Task brief: Return the whole listing, keeping every character the same.

::::

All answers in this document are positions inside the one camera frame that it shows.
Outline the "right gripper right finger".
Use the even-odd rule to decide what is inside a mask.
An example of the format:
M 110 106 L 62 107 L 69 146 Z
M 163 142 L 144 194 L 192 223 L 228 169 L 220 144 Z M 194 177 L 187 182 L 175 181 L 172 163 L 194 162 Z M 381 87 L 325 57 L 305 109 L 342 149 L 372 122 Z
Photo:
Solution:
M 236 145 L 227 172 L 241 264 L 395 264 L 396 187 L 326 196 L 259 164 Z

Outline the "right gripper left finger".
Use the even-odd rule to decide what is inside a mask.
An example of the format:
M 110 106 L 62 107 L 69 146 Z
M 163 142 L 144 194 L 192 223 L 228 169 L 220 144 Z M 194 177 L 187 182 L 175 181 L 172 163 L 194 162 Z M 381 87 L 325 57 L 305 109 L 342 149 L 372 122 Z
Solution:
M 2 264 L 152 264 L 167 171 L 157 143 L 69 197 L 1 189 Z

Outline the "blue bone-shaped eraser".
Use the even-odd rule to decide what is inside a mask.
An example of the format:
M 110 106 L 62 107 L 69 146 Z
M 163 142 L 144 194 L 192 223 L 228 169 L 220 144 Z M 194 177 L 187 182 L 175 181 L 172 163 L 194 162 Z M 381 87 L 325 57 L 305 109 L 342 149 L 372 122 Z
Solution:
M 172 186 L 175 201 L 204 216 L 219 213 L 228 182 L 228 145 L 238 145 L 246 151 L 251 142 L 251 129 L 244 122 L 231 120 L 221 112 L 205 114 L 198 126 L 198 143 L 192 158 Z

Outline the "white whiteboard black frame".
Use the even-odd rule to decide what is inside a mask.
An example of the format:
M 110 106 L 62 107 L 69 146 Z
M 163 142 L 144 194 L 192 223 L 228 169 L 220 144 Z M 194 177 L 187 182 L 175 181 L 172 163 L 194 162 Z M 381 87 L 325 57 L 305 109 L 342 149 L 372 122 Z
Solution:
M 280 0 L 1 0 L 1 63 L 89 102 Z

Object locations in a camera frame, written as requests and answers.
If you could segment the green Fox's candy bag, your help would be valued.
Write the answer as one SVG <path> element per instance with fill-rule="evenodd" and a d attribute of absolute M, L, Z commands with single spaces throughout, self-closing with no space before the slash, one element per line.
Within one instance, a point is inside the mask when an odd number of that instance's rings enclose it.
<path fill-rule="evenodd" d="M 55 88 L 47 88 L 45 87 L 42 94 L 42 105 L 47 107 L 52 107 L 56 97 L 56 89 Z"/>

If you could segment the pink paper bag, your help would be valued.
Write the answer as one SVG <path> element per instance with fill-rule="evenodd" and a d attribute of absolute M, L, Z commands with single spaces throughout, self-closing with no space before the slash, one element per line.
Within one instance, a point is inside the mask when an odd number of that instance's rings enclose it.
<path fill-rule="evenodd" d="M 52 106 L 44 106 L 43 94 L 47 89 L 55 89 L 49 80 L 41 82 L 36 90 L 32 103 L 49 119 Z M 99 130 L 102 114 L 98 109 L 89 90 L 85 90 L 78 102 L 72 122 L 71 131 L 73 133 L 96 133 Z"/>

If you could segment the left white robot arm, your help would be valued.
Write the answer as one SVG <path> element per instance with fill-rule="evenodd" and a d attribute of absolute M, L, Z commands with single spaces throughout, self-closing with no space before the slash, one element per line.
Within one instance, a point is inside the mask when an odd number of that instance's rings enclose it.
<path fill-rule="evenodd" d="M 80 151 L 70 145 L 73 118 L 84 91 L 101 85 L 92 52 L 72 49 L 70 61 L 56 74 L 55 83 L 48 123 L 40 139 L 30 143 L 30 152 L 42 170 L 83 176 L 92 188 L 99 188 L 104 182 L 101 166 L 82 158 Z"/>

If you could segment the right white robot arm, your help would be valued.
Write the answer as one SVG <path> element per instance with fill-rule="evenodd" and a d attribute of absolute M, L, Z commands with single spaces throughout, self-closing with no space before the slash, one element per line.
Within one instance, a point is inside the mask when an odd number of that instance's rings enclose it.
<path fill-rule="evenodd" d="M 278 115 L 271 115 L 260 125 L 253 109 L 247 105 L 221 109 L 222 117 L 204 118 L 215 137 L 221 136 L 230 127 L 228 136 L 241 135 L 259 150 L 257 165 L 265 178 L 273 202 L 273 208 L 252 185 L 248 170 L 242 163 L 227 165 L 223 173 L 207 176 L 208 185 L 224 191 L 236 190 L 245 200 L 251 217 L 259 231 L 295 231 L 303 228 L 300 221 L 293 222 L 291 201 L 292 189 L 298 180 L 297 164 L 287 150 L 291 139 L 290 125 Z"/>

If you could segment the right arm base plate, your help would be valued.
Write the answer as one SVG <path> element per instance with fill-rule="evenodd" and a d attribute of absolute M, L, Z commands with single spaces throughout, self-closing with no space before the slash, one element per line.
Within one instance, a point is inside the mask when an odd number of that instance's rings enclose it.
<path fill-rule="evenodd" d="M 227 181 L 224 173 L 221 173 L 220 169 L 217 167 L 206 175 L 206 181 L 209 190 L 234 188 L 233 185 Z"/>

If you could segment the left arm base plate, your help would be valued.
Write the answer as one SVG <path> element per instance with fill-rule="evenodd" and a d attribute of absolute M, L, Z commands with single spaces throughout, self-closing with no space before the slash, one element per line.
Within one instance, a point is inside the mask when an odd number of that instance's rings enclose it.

::::

Reply:
All answers in this document are positions inside the one camera frame that it shows.
Outline the "right gripper right finger".
Use the even-odd rule to decide what is inside a mask.
An example of the format:
M 110 106 L 62 107 L 69 146 Z
M 163 142 L 144 194 L 192 223 L 228 169 L 220 144 Z M 194 177 L 187 182 L 175 181 L 172 163 L 194 162 Z M 381 87 L 325 57 L 305 109 L 342 149 L 372 122 Z
Photo:
Solution:
M 236 145 L 227 172 L 241 264 L 395 264 L 396 187 L 326 196 L 259 164 Z

Outline the "right gripper left finger".
Use the even-odd rule to decide what is inside a mask.
An example of the format:
M 110 106 L 62 107 L 69 146 Z
M 163 142 L 144 194 L 192 223 L 228 169 L 220 144 Z M 194 177 L 187 182 L 175 181 L 172 163 L 194 162 Z M 381 87 L 325 57 L 305 109 L 342 149 L 372 122 Z
Solution:
M 2 264 L 152 264 L 167 171 L 157 143 L 69 197 L 1 189 Z

Outline the "blue bone-shaped eraser".
Use the even-odd rule to decide what is inside a mask.
An example of the format:
M 110 106 L 62 107 L 69 146 Z
M 163 142 L 144 194 L 192 223 L 228 169 L 220 144 Z M 194 177 L 187 182 L 175 181 L 172 163 L 194 162 Z M 381 87 L 325 57 L 305 109 L 342 149 L 372 122 Z
Solution:
M 172 186 L 175 201 L 204 216 L 219 213 L 228 182 L 228 145 L 238 145 L 246 151 L 251 142 L 251 129 L 244 122 L 231 120 L 221 112 L 205 114 L 198 126 L 198 143 L 192 158 Z

Outline the "white whiteboard black frame".
Use the even-odd rule to decide what is inside a mask.
An example of the format:
M 110 106 L 62 107 L 69 146 Z
M 163 142 L 144 194 L 192 223 L 228 169 L 220 144 Z M 194 177 L 187 182 L 175 181 L 172 163 L 194 162 Z M 381 87 L 325 57 L 305 109 L 342 149 L 372 122 Z
Solution:
M 280 0 L 1 0 L 1 63 L 89 102 Z

Object locations in a camera frame, written as requests and answers.
If you could segment the green Fox's candy bag, your help would be valued.
Write the answer as one SVG <path> element per instance with fill-rule="evenodd" and a d attribute of absolute M, L, Z commands with single spaces throughout, self-closing with no space before the slash, one element per line.
Within one instance, a point is inside the mask when an odd number of that instance's rings enclose it.
<path fill-rule="evenodd" d="M 55 88 L 47 88 L 45 87 L 42 94 L 42 105 L 47 107 L 52 107 L 56 97 L 56 89 Z"/>

If you could segment the pink paper bag, your help would be valued.
Write the answer as one SVG <path> element per instance with fill-rule="evenodd" and a d attribute of absolute M, L, Z commands with single spaces throughout, self-closing with no space before the slash, one element per line.
Within one instance, a point is inside the mask when an odd number of that instance's rings enclose it.
<path fill-rule="evenodd" d="M 52 106 L 44 106 L 43 94 L 47 89 L 55 89 L 49 80 L 41 82 L 36 90 L 32 103 L 49 119 Z M 99 130 L 102 114 L 98 109 L 89 90 L 85 90 L 78 102 L 72 122 L 71 131 L 73 133 L 96 133 Z"/>

If you could segment the left white robot arm, your help would be valued.
Write the answer as one SVG <path> element per instance with fill-rule="evenodd" and a d attribute of absolute M, L, Z commands with single spaces throughout, self-closing with no space before the slash, one element per line.
Within one instance, a point is inside the mask when an odd number of that instance's rings enclose it.
<path fill-rule="evenodd" d="M 80 151 L 70 145 L 73 118 L 84 91 L 101 85 L 92 52 L 72 49 L 70 61 L 56 74 L 55 83 L 48 123 L 40 139 L 30 143 L 30 152 L 42 170 L 83 176 L 92 188 L 99 188 L 104 182 L 101 166 L 82 158 Z"/>

If you could segment the right white robot arm, your help would be valued.
Write the answer as one SVG <path> element per instance with fill-rule="evenodd" and a d attribute of absolute M, L, Z commands with single spaces throughout, self-closing with no space before the slash, one element per line.
Within one instance, a point is inside the mask when an odd number of that instance's rings enclose it.
<path fill-rule="evenodd" d="M 278 115 L 271 115 L 260 125 L 253 109 L 247 105 L 221 109 L 222 117 L 204 118 L 215 137 L 221 136 L 230 127 L 228 136 L 241 135 L 259 150 L 257 165 L 265 178 L 273 202 L 273 208 L 252 185 L 248 170 L 242 163 L 227 165 L 223 173 L 207 176 L 208 185 L 224 191 L 236 190 L 245 200 L 251 217 L 259 231 L 295 231 L 303 228 L 300 221 L 293 222 L 291 201 L 292 189 L 298 180 L 297 164 L 287 150 L 291 139 L 290 125 Z"/>

If you could segment the right arm base plate, your help would be valued.
Write the answer as one SVG <path> element per instance with fill-rule="evenodd" and a d attribute of absolute M, L, Z commands with single spaces throughout, self-closing with no space before the slash, one element per line.
Within one instance, a point is inside the mask when an odd number of that instance's rings enclose it.
<path fill-rule="evenodd" d="M 227 181 L 224 173 L 221 173 L 220 169 L 217 167 L 206 175 L 206 181 L 209 190 L 234 188 L 233 185 Z"/>

If you could segment the left arm base plate, your help would be valued.
Write the answer as one SVG <path> element per instance with fill-rule="evenodd" and a d attribute of absolute M, L, Z commands with single spaces throughout, self-closing with no space before the slash, one element per line.
Within one instance, a point is inside the mask when an odd number of that instance's rings enclose it.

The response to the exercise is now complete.